C’est la même situation avec le nucléaire. Galbraith indique que cette filière fournit aussi un grand différentiel d’énergie, mais présente en même temps de sérieux risques, limitant son utilisation. Cette option se trouve aussi plafonnée par la disponibilité du type d’uranium utilisé dans les centrales conventionnelles. Il n’y en a presque plus. Il n’est toujours pas possible d’utiliser d’autres types d’uranium ou de matériau permettant la fusion de l’atome, pour une production économique.

Dans une autre section, l’économiste rappelle que les pays industrialisés, à commencer par les États-Unis, ont historiquement réussi à s’assurer d’un approvisionnement fiable en ressources à faible coût, par leur présence et leurs actions militaires. Le standard de vie occidental découle de la domination militaire. Or, l’auteur démontre que l’armée conventionnelle est devenue inefficace pour ce genre de domination. Les exemples des opérations récentes en Irak et en Afghanistan sont éloquents, et cette incapacité s’observerait depuis la guerre du Viêt Nam.

Une des raisons expliquant cette récente impuissance serait la forte urbanisation de la population. Si l’armée conventionnelle est efficace pour occuper les campagnes et raser les villages, elle se retrouve prise au piège dans les villes.

Les nombreuses structures en acier et en béton sont difficiles à détruire ou même à contrôler, et constituent autant d’endroits d’embuscades potentielles pour des chars et des troupes qui se trouvent ainsi exposées. Les populations sont désormais en mesure de résister aux forces militaires d’occupation.

Si les grandes entreprises ont réussi à prospérer et à assurer une production de masse, c’est en partie grâce au pétrole conventionnel, mais aussi à cause de la stabilité des approvisionnements en ressources garantie par la domination militaire. La situation a changé.

James Galbraith explique que, durant les Trente Glorieuses, la croissance a été suffisament forte pour être partagée entre les différentes classes sociales. Les travailleurs se sont enrichis, les capitalistes aussi. Dans un contexte de faible croissance de la production, le surplus n’est plus suffisant pour améliorer la situation de tous. C’est ainsi que le pouvoir d’achat des travailleurs stagne et que les tensions entre classes s’accroissent.

À ce problème s’ajoute celui du déplacement des rendements de l’économie réelle – soit celle des entreprises qui produisent des biens et des services – vers le secteur financier et surtout vers la finance non conventionnelle basée sur la spéculation. Les faibles rendements de l’économie réelle et la recherche perpétuelle du profit maximal ont mené à la spéculation.

Galbraith rappelle le nombre élevé de fraudes financières qui ont entouré la bulle immobilière états-unienne et la saga du papier commercial.
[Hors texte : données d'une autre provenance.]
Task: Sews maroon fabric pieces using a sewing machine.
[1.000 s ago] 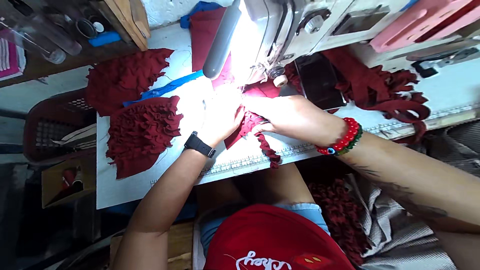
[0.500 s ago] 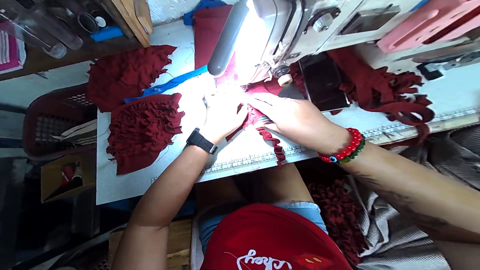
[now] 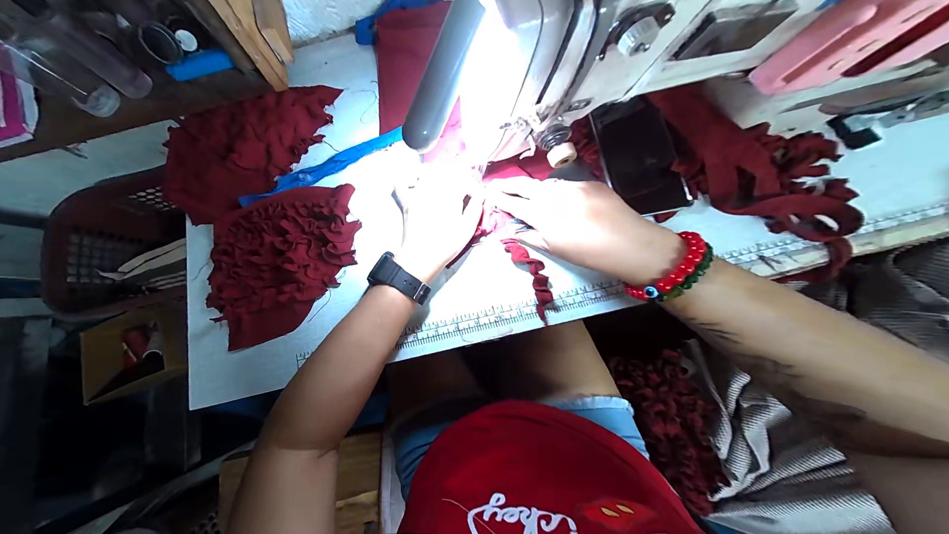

Les différentes études et enquêtes ont démontré que, pour s’enrichir à tout prix, la fraude était devenue la norme.

Au cours de la dernière décennie, les individus qui se sont le plus enrichis ont réalisé leurs gains soit à la bourse, soit dans l’immobilier, grâce à la spéculation. Le détournement de ressources vers une sphère qui ne produit rien présente un sérieux risque de stagnation pour l’économie réelle et Galbraith s’en inquiète.

La réalité économique a changé. À l’avenir, l’économie devrait miser sur de plus petites entreprises, œuvrant à échelle restreinte, et avec un rapport accordant une plus grande place à la main-d’œuvre par rapport à l’équipement utilisé. Les règles fiscales devraient donc être modifiées en ce sens.